Many transit users won’t get a chance to vote

Those under 18 who use transit regularly can't vote in elections.

Editor: I would like to express my outrage as to the fact that regional transit funding could be placed in the hands of several million voters, none of which are going to be under 18 because those people are regarded as underage and have no say in their provincial government.

Public transit needs to be treated as a first-class transportation system, not only because it’s the most sustainable and efficient way of moving people, but because it is relied on by many groups of people (particularly young people and students). They are hurt by the lack thereof.

By turning to a decision option that excludes the voices of the young population and creates the risk that those who do not care about young people will be favoured, the BC Liberals are continuing their consistent disrespect of the young population.

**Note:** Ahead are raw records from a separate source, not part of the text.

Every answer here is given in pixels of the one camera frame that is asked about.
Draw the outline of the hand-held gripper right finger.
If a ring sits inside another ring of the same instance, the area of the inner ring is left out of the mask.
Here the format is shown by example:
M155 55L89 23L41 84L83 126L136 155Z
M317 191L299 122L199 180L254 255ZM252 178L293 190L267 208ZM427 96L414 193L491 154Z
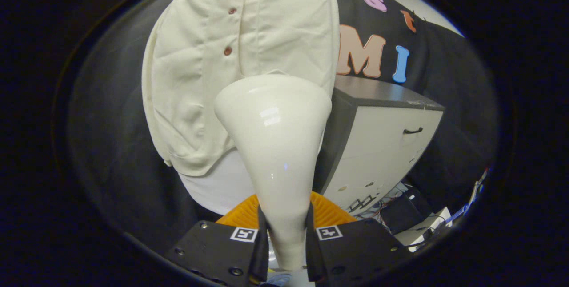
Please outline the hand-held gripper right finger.
M374 219L357 220L312 192L305 219L305 261L315 284L364 284L410 259L411 252Z

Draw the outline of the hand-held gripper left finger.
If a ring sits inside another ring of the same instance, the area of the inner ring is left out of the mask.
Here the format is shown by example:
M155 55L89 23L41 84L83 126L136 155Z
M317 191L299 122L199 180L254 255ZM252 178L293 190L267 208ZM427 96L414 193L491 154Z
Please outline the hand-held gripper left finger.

Remember the Liberals’ Bill 22? Because of their incompetence, B.C. now has the worst student-to-teacher ratio in Canada. The situation being faced by young people in B.C. today is already very tough, and a denial of their voice in defining their transportation future will only make it worse.

Investing in transit is crucial to giving young people mobility choices that they need, to pursue the opportunities and connections that will allow them to become productive members of society. Prioritizing young people is important, because they can become the innovators that this world will need to solve global issues.

I will be voting for another party this season. Well, I would be if I could, but I cannot vote. Unfortunately, I’m under 18.